■ **Directions**
Repeat exactly, and only, the lines of the entries below from the one with "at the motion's" through the one with "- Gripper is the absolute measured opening", both ends included.

■ **Extracted material**
<<<<
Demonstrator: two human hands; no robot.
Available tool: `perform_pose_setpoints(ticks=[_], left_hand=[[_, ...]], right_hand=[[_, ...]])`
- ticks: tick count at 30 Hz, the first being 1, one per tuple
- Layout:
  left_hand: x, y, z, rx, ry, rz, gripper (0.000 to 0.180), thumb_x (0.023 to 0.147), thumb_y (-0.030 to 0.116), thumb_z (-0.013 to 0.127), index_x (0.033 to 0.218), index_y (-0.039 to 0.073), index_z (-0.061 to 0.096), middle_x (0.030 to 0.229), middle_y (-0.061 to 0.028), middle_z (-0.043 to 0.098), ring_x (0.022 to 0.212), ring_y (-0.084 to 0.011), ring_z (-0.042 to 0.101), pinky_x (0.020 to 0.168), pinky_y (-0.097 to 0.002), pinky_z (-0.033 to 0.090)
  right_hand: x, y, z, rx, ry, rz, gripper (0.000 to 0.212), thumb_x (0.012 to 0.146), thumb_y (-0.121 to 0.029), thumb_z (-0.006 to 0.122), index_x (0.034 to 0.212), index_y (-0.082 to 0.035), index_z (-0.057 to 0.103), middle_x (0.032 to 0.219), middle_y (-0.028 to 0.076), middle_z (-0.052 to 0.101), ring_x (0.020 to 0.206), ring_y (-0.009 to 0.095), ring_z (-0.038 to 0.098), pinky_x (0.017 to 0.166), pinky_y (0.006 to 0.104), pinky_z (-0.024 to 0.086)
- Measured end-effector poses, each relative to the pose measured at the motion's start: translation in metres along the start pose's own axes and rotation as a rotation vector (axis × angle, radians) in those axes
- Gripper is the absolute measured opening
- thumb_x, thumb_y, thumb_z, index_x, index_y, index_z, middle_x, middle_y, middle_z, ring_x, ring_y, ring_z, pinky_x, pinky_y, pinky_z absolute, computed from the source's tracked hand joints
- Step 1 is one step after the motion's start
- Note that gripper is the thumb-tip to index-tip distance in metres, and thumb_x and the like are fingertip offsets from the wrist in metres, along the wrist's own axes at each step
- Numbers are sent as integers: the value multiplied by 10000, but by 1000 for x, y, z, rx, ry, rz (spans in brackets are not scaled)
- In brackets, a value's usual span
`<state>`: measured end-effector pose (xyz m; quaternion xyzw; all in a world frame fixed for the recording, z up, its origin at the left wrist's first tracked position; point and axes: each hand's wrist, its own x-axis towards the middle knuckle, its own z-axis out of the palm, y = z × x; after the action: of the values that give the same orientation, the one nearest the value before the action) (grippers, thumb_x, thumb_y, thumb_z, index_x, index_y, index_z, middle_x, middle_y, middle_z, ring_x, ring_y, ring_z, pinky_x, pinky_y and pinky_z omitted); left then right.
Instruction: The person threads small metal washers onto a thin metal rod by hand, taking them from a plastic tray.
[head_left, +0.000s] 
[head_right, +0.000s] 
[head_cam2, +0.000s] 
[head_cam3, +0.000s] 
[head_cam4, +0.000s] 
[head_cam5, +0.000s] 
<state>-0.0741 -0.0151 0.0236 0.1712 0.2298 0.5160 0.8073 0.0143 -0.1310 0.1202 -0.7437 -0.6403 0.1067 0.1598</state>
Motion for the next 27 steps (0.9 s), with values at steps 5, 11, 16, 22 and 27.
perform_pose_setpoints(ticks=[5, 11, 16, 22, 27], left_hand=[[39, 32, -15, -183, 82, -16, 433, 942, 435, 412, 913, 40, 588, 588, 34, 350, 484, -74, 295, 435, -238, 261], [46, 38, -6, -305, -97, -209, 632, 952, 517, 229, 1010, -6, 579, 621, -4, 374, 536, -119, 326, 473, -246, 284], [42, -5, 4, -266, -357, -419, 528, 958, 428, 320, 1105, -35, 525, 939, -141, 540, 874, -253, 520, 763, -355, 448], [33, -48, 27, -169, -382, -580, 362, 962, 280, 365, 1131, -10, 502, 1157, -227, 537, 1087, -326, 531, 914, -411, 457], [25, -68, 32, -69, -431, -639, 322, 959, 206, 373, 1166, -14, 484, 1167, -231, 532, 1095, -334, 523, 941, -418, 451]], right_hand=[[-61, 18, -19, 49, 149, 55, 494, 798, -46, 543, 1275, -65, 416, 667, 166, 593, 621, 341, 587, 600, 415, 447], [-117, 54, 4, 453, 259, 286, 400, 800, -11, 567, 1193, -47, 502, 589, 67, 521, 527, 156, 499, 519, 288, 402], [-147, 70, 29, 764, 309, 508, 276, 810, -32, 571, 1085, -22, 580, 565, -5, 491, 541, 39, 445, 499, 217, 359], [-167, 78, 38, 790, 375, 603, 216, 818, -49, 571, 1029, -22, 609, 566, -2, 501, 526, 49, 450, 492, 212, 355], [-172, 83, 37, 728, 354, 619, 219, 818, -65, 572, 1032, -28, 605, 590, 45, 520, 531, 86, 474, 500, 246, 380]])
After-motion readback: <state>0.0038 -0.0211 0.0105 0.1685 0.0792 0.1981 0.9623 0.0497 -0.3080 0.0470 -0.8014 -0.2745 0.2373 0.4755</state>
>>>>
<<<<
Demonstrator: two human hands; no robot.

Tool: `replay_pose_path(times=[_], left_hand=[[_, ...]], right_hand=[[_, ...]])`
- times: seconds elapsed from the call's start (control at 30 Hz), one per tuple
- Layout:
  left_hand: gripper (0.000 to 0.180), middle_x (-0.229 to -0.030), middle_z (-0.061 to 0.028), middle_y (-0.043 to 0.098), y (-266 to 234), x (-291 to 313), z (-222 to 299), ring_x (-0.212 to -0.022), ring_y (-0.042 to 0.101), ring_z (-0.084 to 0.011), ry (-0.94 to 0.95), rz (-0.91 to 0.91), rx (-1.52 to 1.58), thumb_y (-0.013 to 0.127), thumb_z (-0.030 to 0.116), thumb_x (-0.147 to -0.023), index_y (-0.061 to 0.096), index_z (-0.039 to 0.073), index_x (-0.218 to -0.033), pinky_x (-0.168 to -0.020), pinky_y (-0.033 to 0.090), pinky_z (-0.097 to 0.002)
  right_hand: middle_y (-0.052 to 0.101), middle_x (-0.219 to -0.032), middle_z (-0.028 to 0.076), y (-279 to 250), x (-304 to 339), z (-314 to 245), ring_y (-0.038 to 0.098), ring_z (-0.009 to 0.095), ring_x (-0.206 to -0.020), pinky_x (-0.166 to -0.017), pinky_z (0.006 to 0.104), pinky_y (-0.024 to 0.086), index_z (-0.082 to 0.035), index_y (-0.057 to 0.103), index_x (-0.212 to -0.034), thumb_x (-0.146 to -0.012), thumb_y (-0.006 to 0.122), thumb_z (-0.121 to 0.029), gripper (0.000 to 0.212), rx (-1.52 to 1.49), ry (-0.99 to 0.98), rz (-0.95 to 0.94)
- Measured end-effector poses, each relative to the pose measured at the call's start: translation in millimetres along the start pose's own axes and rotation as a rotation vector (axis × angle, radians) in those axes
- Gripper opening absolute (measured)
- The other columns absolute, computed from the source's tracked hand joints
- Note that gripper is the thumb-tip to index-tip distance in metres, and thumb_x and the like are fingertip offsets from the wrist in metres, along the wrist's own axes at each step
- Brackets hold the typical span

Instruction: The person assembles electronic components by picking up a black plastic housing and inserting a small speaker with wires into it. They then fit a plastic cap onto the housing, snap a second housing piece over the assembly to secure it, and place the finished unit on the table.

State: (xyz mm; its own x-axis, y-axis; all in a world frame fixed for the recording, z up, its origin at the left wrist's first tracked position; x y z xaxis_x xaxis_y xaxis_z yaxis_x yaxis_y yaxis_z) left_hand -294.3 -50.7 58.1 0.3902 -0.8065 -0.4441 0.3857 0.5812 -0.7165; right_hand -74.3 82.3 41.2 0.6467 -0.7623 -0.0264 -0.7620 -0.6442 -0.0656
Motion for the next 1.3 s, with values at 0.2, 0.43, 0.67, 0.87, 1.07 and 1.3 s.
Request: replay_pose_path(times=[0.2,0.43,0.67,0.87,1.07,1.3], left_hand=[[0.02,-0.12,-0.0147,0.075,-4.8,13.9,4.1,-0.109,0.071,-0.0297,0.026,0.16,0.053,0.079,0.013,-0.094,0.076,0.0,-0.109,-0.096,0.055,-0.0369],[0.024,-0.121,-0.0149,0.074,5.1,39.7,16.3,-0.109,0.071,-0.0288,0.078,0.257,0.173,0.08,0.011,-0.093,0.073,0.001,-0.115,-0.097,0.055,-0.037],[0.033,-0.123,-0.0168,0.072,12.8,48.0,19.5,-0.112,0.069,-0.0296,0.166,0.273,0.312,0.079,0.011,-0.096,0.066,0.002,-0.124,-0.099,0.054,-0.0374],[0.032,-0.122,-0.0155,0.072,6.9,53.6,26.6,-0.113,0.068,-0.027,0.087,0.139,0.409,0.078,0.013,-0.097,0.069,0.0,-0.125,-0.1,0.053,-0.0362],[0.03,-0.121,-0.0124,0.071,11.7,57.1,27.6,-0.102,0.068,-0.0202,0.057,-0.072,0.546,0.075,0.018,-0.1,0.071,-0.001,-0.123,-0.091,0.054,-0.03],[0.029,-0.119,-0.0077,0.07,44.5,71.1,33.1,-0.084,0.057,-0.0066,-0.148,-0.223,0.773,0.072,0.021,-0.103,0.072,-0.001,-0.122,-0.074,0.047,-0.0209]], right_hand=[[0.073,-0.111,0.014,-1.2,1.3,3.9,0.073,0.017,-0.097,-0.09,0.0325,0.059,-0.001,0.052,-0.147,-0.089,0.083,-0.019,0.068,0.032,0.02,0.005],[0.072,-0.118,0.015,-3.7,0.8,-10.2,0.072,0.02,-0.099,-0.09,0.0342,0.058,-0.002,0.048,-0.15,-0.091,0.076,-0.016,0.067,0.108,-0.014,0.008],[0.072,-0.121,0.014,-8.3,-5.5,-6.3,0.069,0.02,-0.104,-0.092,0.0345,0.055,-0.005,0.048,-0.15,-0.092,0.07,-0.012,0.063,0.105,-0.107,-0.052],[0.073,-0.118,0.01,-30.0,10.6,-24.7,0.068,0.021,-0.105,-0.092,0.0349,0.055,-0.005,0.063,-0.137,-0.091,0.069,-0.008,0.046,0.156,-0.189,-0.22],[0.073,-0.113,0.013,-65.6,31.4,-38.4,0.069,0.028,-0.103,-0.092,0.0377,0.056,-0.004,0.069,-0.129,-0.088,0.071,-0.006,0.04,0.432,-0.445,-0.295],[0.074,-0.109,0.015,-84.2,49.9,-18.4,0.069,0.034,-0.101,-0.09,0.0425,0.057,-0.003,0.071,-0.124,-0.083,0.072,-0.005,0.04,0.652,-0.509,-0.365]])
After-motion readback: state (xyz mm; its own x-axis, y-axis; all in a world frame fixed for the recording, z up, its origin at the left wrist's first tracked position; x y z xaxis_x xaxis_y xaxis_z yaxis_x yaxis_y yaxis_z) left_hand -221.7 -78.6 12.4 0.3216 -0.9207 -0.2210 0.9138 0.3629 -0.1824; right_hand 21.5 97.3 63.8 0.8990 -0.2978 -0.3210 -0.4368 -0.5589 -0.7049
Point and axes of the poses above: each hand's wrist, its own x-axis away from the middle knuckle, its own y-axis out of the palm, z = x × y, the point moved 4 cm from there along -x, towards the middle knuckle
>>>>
■ **Answer to this task**
- Measured end-effector poses, each relative to the pose measured at the motion's start: translation in metres along the start pose's own axes and rotation as a rotation vector (axis × angle, radians) in those axes
- Gripper is the absolute measured opening

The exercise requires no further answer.